What needs to be done:
If a line in the data contains "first", copy it out.

[[ Dataset content, beginning ]]

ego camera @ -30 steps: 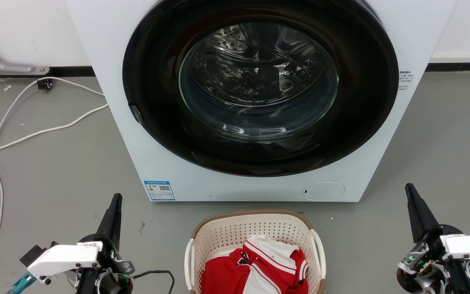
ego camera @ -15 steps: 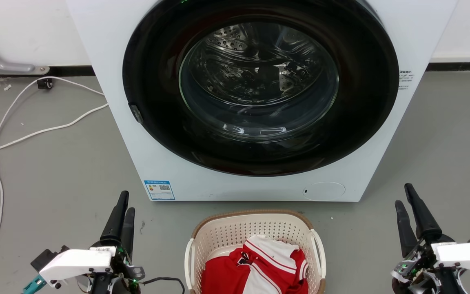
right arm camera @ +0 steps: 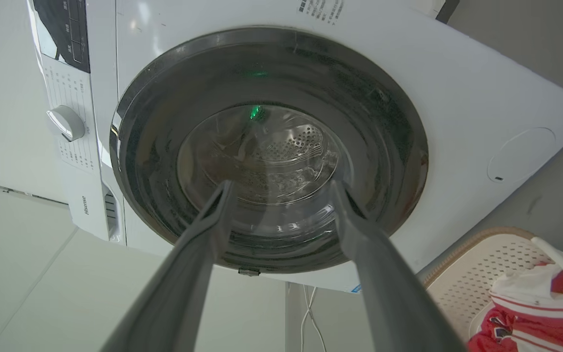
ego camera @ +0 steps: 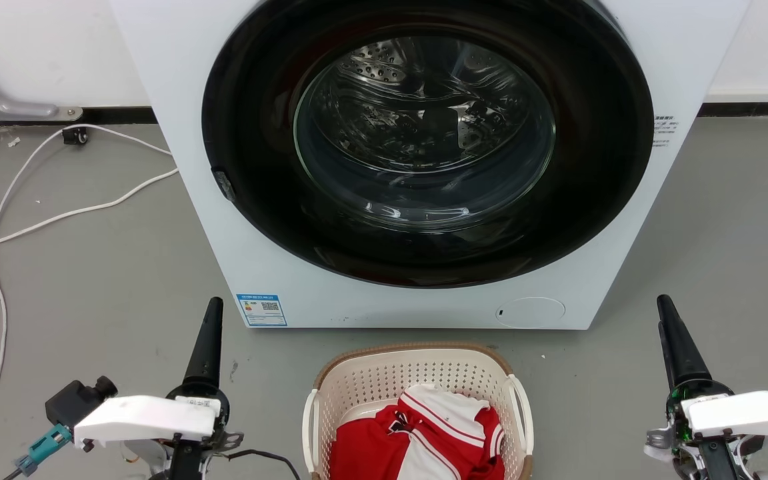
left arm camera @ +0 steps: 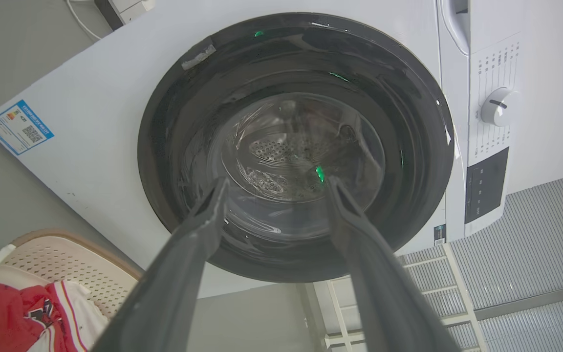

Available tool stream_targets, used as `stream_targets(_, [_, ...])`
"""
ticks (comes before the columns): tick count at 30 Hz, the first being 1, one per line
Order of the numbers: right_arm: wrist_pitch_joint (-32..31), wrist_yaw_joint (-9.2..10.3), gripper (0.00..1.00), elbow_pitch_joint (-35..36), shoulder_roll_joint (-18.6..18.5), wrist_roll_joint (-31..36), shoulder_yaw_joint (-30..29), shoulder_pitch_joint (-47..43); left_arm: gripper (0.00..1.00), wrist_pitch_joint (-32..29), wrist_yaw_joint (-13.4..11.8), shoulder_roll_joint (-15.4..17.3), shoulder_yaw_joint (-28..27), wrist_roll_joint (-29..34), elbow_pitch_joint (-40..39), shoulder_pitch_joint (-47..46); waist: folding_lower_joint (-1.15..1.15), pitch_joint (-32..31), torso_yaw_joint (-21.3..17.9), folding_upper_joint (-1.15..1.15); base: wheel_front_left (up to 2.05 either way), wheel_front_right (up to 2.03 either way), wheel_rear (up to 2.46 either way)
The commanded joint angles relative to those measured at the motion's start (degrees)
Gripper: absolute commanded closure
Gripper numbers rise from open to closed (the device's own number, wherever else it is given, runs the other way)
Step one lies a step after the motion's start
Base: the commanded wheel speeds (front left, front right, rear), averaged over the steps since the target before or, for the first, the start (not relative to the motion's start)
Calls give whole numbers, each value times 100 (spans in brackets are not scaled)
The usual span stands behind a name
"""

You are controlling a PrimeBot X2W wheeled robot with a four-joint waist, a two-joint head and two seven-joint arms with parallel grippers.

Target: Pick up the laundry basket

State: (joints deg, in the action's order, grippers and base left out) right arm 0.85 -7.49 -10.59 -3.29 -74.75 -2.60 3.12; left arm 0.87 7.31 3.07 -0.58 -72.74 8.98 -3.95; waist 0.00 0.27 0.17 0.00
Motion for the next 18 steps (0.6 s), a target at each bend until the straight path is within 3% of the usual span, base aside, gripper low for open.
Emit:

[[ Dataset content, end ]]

Answer section:
ticks (comes before the columns): tick count at 30 Hz, the first being 1, one per line
Base: the commanded wheel speeds (front left, front right, rear), averaged over the steps since the target before or, for the first, the start (not relative to the motion's start)

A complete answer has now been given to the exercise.